-- Assignment --
Report each line of the data that includes the word "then".

-- Information shown --
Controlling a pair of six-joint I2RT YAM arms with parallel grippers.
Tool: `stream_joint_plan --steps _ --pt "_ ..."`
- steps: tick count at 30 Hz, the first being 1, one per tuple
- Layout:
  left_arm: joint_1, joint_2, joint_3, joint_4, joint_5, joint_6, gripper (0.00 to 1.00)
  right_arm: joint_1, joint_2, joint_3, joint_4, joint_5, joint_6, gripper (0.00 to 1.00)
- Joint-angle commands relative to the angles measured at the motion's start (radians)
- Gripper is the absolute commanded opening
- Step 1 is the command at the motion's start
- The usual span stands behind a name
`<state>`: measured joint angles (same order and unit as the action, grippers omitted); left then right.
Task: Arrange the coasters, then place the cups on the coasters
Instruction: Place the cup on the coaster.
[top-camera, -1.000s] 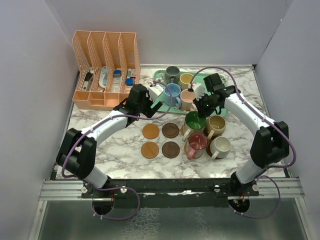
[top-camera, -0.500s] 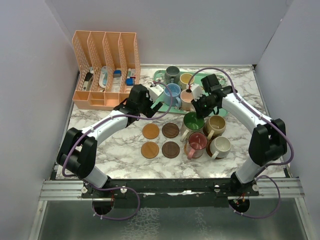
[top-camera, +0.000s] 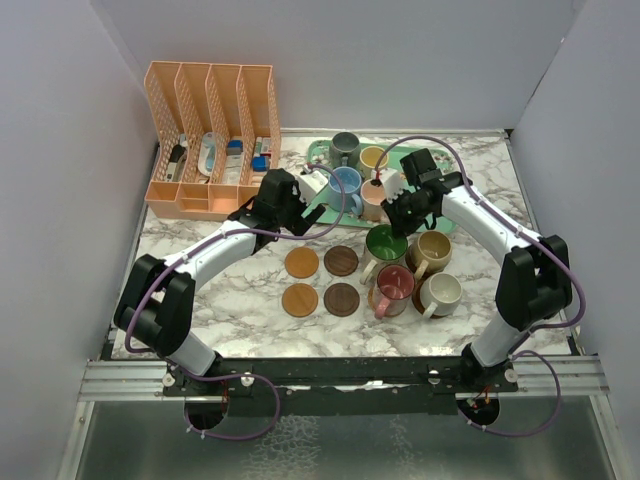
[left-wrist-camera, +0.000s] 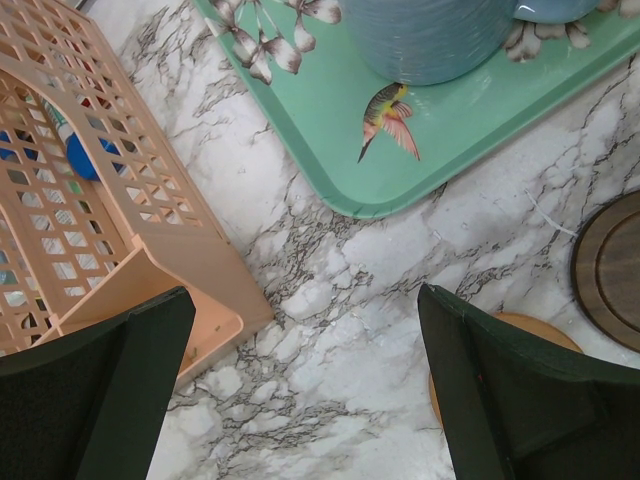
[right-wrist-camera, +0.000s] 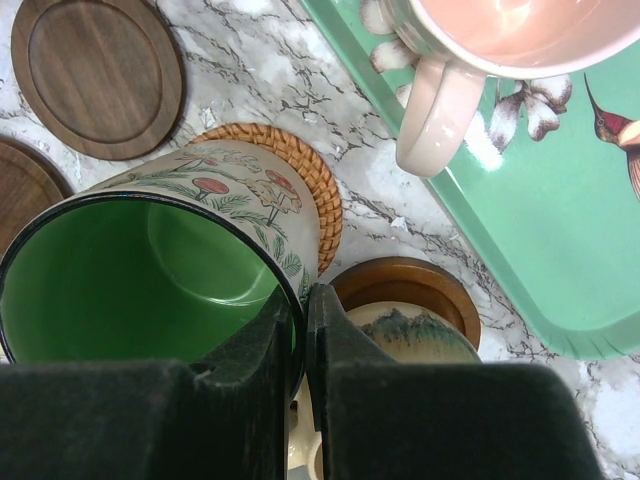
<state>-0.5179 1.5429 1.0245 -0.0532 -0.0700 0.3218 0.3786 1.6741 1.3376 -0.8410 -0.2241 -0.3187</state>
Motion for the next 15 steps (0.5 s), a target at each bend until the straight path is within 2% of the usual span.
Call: stream_joint_plan --steps 1,9,15 --pt "0.004 0.013 0.023 0.008 0.022 0.005 0.99 0.008 -0.016 0.016 0.063 -0.007 0.015 0.01" --pt "0.004 0.018 0.027 0.003 0.026 0.005 0.99 0.008 -0.021 -0.001 0.068 0.003 0.005 0.02" --pt "0.005 0.018 0.029 0.0 0.029 0.006 0.99 0.008 -0.023 0.012 0.053 0.001 -0.004 0.09"
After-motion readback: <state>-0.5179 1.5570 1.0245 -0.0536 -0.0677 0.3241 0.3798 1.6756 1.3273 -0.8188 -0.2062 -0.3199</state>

-- Task result --
`<state>`: measured joint angles (same order and unit as the action, grippers omitted); left then right.
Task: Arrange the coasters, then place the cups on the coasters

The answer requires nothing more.